# Fine-tuning Mistral-7B con QLoRA

In [None]:
!pip install transformers datasets peft bitsandbytes accelerate

In [None]:
!git clone https://github.com/xaviguardia/llm01.git && cd llm01

In [None]:
from transformers import AutoTokenizer, AutoModelForCausalLM, Trainer, TrainingArguments
from datasets import load_dataset
from peft import LoraConfig, get_peft_model, prepare_model_for_kbit_training
import torch
# set the directory to /content/llm01
import os
os.chdir("/content/llm01")
model_id = "mistralai/Mistral-7B-v0.1"
dataset_path = "data/qa_dataset.jsonl"

tokenizer = AutoTokenizer.from_pretrained(model_id)
model = AutoModelForCausalLM.from_pretrained(model_id, load_in_4bit=True, device_map="auto")

model = prepare_model_for_kbit_training(model)
config = LoraConfig(
    r=8,
    lora_alpha=16,
    target_modules=["q_proj", "v_proj"],
    lora_dropout=0.05,
    bias="none",
    task_type="CAUSAL_LM"
)
model = get_peft_model(model, config)


In [None]:
import pandas as pd
from datasets import Dataset
from transformers import AutoTokenizer, AutoModelForCausalLM, Trainer, TrainingArguments
from peft import LoraConfig, get_peft_model, prepare_model_for_kbit_training
import torch
import os

from huggingface_hub import login
from google.colab import userdata

# Retrieve the Hugging Face token from Colab secrets
hf_token = userdata.get('HF_TOKEN')

# Log in to Hugging Face
login(token=hf_token)

# Load the JSON data using pandas
df = pd.read_json(dataset_path, lines=True)

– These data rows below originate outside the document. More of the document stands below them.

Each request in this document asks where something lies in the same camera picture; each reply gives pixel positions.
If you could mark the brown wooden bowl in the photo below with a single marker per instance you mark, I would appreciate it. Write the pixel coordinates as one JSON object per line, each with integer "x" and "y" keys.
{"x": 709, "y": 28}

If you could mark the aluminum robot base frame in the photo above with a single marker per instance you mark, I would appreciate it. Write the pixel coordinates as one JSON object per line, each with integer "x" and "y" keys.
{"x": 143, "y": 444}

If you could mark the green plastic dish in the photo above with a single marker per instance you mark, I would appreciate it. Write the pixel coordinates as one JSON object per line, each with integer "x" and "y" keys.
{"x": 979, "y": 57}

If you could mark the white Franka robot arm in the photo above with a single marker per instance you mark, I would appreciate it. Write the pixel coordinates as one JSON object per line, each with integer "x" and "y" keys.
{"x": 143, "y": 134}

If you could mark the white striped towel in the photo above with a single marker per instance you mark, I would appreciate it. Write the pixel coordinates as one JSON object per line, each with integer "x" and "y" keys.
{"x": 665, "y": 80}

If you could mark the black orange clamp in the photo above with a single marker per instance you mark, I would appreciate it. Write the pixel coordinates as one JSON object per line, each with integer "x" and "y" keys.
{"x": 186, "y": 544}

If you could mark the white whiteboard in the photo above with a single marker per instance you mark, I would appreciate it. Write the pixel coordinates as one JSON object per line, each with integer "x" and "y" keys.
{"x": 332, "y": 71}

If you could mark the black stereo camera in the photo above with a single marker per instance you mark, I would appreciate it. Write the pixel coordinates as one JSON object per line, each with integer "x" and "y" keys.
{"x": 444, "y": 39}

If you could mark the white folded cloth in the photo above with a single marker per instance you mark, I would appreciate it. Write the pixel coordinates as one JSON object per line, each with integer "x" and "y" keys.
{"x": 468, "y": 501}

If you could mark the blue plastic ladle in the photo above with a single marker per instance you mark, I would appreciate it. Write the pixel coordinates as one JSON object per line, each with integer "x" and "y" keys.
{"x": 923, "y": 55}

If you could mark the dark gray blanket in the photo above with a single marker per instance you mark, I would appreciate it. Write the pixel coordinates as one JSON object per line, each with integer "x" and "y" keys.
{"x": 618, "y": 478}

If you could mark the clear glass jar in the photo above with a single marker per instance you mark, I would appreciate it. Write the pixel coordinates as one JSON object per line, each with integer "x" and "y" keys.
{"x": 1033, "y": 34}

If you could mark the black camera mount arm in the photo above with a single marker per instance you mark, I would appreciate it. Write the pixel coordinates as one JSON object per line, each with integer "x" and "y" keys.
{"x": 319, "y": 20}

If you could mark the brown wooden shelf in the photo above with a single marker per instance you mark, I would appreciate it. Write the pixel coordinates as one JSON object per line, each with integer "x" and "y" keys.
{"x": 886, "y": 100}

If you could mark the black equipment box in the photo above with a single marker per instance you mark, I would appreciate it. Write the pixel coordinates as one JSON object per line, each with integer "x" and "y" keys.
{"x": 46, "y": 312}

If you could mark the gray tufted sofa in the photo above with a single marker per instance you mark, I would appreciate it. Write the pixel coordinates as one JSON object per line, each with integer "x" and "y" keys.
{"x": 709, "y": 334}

# Convert the pandas DataFrame to a datasets Dataset object
dataset = Dataset.from_pandas(df)

def tokenize(sample):
    tokenized_sample = tokenizer(
        sample["prompt"] + "\n" + sample["response"],
        truncation=True,
        max_length=512,
        padding="max_length"
    )
    tokenized_sample["labels"] = tokenized_sample["input_ids"].copy()
    return tokenized_sample

tokenized = dataset.map(tokenize)

args = TrainingArguments(
    output_dir="./outputs",
    per_device_train_batch_size=1,
    gradient_accumulation_steps=8,
    num_train_epochs=3,
    logging_steps=10,
    save_strategy="epoch",
    report_to="none",
    fp16=True, # Descomenta si tu GPU lo soporta
)

trainer = Trainer(model=model, args=args, train_dataset=tokenized)
trainer.train()
# Save the trained model
trainer.save_model("./fine_tuned_model")

In [19]:
# el objetivo de la celda es cargar el modelo y el finetuneado
fine_tuned_model_path = "./fine_tuned_model"
model_id = "mistralai/Mistral-7B-v0.1"
tokenizer = AutoTokenizer.from_pretrained(model_id)
model = AutoModelForCausalLM.from_pretrained(model_id, load_in_4bit=True, device_map="gpu")

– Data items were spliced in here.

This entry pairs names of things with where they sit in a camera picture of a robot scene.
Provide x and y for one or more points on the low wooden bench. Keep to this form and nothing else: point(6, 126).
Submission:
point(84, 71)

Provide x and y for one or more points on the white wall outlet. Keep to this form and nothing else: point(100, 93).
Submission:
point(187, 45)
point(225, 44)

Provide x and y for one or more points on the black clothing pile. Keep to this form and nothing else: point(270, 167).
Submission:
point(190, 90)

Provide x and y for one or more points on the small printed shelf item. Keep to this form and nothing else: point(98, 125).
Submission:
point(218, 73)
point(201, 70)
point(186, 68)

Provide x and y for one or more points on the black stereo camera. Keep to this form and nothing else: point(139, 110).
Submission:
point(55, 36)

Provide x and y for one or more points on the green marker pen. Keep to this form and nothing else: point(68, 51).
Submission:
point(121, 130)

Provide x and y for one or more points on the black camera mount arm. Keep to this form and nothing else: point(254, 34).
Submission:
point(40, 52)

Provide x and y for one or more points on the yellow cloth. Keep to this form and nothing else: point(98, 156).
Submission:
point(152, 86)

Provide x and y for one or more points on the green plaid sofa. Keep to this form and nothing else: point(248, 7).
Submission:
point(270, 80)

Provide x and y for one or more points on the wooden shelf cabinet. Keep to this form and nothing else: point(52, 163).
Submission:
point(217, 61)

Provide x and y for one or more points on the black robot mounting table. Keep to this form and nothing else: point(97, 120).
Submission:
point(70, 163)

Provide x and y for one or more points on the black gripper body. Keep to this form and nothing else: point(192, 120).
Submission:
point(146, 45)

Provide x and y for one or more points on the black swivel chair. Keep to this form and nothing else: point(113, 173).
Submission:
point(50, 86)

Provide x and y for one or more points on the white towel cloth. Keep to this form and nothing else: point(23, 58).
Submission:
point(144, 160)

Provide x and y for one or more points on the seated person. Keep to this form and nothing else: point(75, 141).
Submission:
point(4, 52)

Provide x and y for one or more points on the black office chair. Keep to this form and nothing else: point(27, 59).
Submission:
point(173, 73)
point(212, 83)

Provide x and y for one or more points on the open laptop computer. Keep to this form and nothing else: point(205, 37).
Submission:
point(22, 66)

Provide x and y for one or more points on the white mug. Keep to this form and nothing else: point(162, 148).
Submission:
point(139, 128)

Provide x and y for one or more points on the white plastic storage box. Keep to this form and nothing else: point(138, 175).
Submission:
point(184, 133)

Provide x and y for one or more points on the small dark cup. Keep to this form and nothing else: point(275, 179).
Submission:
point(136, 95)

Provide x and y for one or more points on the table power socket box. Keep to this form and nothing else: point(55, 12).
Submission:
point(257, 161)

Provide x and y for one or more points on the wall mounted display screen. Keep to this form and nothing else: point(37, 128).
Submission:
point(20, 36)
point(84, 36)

tokenizer = AutoTokenizer.from_pretrained(model_id)
model = AutoModelForCausalLM.from_pretrained(model_id, load_in_4bit=True, device_map="auto")


# Try the trained model
# Load the fine-tuned model
from peft import PeftModel
from transformers import AutoTokenizer, AutoModelForCausalLM, pipeline
import torch
import os

# Set the directory to /content/llm01 if it's not already
if os.getcwd() != '/content/llm01':
    os.chdir('/content/llm01')


# Load the tokenizer
tokenizer = AutoTokenizer.from_pretrained(model_id)
if tokenizer.pad_token is None:
    tokenizer.pad_token = tokenizer.eos_token


# Load the PEFT model (apply the LoRA adapters) onto the base model
model = PeftModel.from_pretrained(base_model, fine_tuned_model_path)

generator = pipeline("text-generation", model=model, tokenizer=tokenizer)

print("Fine-tuned model loaded and pipeline created successfully!")

The `load_in_4bit` and `load_in_8bit` arguments are deprecated and will be removed in the future versions. Please, pass a `BitsAndBytesConfig` object in `quantization_config` argument instead.


ValueError: Some modules are dispatched on the CPU or the disk. Make sure you have enough GPU RAM to fit the quantized model. If you want to dispatch the model on the CPU or the disk while keeping these modules in 32-bit, you need to set `llm_int8_enable_fp32_cpu_offload=True` and pass a custom `device_map` to `from_pretrained`. Check https://huggingface.co/docs/transformers/main/en/main_classes/quantization#offload-between-cpu-and-gpu for more details. 

In [None]:

# Example prompt
prompt = "¿Qué hace el interceptor de seguridad en las peticiones HTTP?"

# Generate text
generated_text = generator(prompt, max_length=100, num_return_sequences=1)

print(generated_text[0]['generated_text'])